Stored records

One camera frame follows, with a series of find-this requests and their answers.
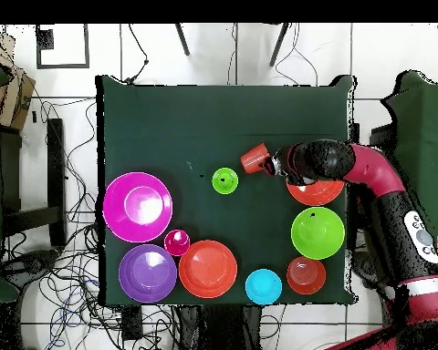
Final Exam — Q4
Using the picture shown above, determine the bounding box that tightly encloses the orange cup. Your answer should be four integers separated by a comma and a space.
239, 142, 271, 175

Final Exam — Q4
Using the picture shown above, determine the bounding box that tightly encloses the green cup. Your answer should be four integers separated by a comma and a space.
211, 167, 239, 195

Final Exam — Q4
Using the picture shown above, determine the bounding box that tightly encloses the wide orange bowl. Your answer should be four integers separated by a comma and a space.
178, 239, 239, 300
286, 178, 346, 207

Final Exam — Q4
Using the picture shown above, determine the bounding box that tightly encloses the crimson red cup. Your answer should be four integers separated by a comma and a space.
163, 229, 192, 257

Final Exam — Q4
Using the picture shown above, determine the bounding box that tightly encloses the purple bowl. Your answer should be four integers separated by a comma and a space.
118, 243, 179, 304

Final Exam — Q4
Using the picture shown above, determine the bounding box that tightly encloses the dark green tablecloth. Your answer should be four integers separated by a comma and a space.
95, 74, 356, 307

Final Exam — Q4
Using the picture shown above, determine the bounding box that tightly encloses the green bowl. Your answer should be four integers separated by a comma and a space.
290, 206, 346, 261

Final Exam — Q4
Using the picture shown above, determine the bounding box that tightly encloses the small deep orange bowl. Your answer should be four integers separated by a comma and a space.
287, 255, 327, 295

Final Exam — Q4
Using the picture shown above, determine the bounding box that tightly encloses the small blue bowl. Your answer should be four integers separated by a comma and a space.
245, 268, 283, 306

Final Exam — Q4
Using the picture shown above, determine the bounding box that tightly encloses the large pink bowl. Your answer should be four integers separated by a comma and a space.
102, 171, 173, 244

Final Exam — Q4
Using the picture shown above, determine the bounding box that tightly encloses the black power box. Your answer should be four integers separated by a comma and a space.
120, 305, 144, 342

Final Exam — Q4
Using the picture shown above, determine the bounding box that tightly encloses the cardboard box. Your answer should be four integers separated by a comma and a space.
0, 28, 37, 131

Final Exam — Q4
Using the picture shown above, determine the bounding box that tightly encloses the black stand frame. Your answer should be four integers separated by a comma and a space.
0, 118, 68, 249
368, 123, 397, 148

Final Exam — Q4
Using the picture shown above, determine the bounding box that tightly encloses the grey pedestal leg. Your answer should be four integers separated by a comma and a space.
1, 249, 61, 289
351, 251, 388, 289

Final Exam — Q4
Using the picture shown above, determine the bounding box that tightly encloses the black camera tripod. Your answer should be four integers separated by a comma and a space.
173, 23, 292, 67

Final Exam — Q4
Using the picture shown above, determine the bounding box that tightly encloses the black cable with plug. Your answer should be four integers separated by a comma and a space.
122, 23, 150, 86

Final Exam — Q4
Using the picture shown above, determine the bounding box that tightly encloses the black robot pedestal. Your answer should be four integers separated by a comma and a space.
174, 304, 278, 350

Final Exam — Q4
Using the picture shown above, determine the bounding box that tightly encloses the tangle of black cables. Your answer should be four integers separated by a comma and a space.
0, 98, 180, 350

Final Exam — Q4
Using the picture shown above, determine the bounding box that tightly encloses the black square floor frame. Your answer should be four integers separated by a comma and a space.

__What you need to do__. Each record above goes into the copy unchanged; the pictures do not.

__Problem solution__.
One camera frame follows, with a series of find-this requests and their answers.
Final Exam — Q4
Using the picture shown above, determine the bounding box that tightly encloses the orange cup. Your answer should be four integers separated by a comma and a space.
239, 142, 271, 175

Final Exam — Q4
Using the picture shown above, determine the bounding box that tightly encloses the green cup. Your answer should be four integers separated by a comma and a space.
211, 167, 239, 195

Final Exam — Q4
Using the picture shown above, determine the bounding box that tightly encloses the wide orange bowl. Your answer should be four integers separated by a comma and a space.
178, 239, 239, 300
286, 178, 346, 207

Final Exam — Q4
Using the picture shown above, determine the bounding box that tightly encloses the crimson red cup. Your answer should be four integers separated by a comma and a space.
163, 229, 192, 257

Final Exam — Q4
Using the picture shown above, determine the bounding box that tightly encloses the purple bowl. Your answer should be four integers separated by a comma and a space.
118, 243, 179, 304

Final Exam — Q4
Using the picture shown above, determine the bounding box that tightly encloses the dark green tablecloth. Your answer should be four integers separated by a comma and a space.
95, 74, 356, 307

Final Exam — Q4
Using the picture shown above, determine the bounding box that tightly encloses the green bowl. Your answer should be four integers separated by a comma and a space.
290, 206, 346, 261

Final Exam — Q4
Using the picture shown above, determine the bounding box that tightly encloses the small deep orange bowl. Your answer should be four integers separated by a comma and a space.
287, 255, 327, 295

Final Exam — Q4
Using the picture shown above, determine the bounding box that tightly encloses the small blue bowl. Your answer should be four integers separated by a comma and a space.
245, 268, 283, 306

Final Exam — Q4
Using the picture shown above, determine the bounding box that tightly encloses the large pink bowl. Your answer should be four integers separated by a comma and a space.
102, 171, 173, 244

Final Exam — Q4
Using the picture shown above, determine the bounding box that tightly encloses the black power box. Your answer should be four integers separated by a comma and a space.
120, 305, 144, 342

Final Exam — Q4
Using the picture shown above, determine the bounding box that tightly encloses the cardboard box. Your answer should be four integers separated by a comma and a space.
0, 28, 37, 131

Final Exam — Q4
Using the picture shown above, determine the bounding box that tightly encloses the black stand frame. Your answer should be four integers separated by a comma and a space.
0, 118, 68, 249
368, 123, 397, 148

Final Exam — Q4
Using the picture shown above, determine the bounding box that tightly encloses the grey pedestal leg. Your answer should be four integers separated by a comma and a space.
1, 249, 61, 289
351, 251, 388, 289

Final Exam — Q4
Using the picture shown above, determine the bounding box that tightly encloses the black camera tripod. Your answer should be four integers separated by a comma and a space.
173, 23, 292, 67

Final Exam — Q4
Using the picture shown above, determine the bounding box that tightly encloses the black cable with plug. Your answer should be four integers separated by a comma and a space.
122, 23, 150, 86

Final Exam — Q4
Using the picture shown above, determine the bounding box that tightly encloses the black robot pedestal. Your answer should be four integers separated by a comma and a space.
174, 304, 278, 350

Final Exam — Q4
Using the picture shown above, determine the bounding box that tightly encloses the tangle of black cables. Your answer should be four integers separated by a comma and a space.
0, 98, 180, 350

Final Exam — Q4
Using the picture shown above, determine the bounding box that tightly encloses the black square floor frame. Your answer should be four integers separated by a comma and a space.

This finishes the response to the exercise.